WHAT TO PRODUCE - Every line from the one containing "(70, 169): 0.27" to the last line of the listing below should be given again exactly.

GIVEN INFORMATION -

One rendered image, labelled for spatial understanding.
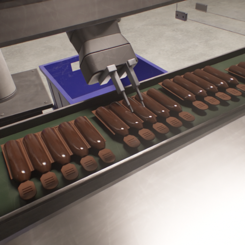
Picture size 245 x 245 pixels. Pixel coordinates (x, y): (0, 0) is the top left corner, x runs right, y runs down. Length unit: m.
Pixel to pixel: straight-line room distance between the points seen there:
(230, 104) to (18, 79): 0.64
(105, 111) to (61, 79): 0.94
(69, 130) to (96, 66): 0.09
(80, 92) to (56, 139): 1.04
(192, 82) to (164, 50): 1.95
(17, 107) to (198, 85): 0.47
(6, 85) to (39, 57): 1.82
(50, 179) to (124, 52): 0.20
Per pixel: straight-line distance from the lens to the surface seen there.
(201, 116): 0.35
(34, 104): 0.70
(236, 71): 0.46
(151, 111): 0.34
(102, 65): 0.35
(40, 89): 0.77
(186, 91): 0.38
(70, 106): 0.37
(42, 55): 2.58
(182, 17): 1.03
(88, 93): 1.35
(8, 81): 0.75
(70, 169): 0.27
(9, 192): 0.29
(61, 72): 1.26
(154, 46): 2.45
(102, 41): 0.37
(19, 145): 0.32
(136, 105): 0.34
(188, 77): 0.42
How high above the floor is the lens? 0.90
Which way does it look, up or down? 38 degrees down
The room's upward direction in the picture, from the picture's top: 5 degrees counter-clockwise

RESULT OF THIS TASK -
(70, 169): 0.27
(9, 192): 0.29
(61, 72): 1.26
(154, 46): 2.45
(102, 41): 0.37
(19, 145): 0.32
(136, 105): 0.34
(188, 77): 0.42
How high above the floor is the lens? 0.90
Which way does it look, up or down? 38 degrees down
The room's upward direction in the picture, from the picture's top: 5 degrees counter-clockwise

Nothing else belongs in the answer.